- _Information provided_:

++++++++++++++++++++

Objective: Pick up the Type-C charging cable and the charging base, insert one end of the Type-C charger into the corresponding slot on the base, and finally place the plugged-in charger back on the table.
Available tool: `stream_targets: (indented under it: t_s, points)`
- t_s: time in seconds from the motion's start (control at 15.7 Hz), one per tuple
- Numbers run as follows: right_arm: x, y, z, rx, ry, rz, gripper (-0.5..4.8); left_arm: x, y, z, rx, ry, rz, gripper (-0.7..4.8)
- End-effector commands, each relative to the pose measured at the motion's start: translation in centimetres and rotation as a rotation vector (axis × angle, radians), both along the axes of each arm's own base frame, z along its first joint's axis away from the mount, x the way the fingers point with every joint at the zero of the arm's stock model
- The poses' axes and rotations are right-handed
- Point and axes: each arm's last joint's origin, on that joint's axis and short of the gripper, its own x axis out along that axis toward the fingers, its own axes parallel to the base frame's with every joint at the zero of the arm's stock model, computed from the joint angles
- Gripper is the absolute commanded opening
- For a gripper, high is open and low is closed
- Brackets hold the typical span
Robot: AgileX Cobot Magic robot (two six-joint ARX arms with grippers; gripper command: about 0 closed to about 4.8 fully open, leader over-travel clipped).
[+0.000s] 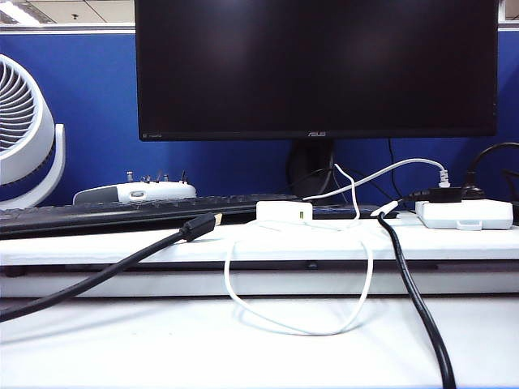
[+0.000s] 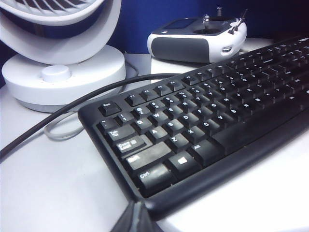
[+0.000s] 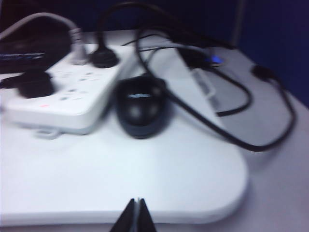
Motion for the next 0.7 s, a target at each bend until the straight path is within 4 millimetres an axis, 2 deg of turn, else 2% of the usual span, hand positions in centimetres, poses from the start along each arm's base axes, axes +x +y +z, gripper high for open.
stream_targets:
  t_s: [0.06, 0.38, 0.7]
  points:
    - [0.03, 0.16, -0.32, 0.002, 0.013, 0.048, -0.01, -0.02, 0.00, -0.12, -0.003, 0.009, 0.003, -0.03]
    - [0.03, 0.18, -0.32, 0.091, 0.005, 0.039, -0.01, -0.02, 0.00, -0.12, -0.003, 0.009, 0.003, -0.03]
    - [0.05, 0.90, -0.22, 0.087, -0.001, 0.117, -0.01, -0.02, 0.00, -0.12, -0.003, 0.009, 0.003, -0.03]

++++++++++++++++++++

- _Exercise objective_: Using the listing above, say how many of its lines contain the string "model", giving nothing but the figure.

- _Result of this task_: 2